EXERCISE:
Return verbatim every line from the first line of the data below to the line that contains "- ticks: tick", inclusive, and no further.

SOURCE MATERIAL Start Marker

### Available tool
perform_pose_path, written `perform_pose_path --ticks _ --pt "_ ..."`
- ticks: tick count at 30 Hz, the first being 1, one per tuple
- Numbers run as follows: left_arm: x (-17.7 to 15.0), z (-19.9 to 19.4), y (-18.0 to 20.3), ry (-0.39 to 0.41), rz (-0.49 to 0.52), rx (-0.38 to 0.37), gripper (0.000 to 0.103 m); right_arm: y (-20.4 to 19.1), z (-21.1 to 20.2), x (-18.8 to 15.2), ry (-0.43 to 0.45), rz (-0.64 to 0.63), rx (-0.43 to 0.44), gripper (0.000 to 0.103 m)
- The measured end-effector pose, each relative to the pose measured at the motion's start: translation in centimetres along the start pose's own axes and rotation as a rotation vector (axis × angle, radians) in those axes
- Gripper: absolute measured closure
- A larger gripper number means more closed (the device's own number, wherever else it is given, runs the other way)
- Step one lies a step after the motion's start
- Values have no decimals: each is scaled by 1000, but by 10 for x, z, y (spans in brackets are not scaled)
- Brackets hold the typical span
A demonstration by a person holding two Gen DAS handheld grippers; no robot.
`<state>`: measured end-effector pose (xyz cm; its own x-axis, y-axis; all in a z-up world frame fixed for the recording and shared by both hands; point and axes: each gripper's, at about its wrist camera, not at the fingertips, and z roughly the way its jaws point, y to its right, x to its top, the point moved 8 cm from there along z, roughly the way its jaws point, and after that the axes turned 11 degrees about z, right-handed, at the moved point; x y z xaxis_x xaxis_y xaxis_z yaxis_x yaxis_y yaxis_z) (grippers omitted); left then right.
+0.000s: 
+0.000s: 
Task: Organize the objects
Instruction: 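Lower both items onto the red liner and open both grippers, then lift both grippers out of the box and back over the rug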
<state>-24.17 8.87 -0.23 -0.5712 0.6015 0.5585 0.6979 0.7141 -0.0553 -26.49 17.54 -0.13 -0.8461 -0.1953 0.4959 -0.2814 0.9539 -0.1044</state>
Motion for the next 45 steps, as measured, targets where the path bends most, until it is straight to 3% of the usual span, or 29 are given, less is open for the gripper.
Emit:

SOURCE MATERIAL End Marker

EXERCISE SOLUTION:
### Available tool
perform_pose_path, written `perform_pose_path --ticks _ --pt "_ ..."`
- ticks: tick count at 30 Hz, the first being 1, one per tuple

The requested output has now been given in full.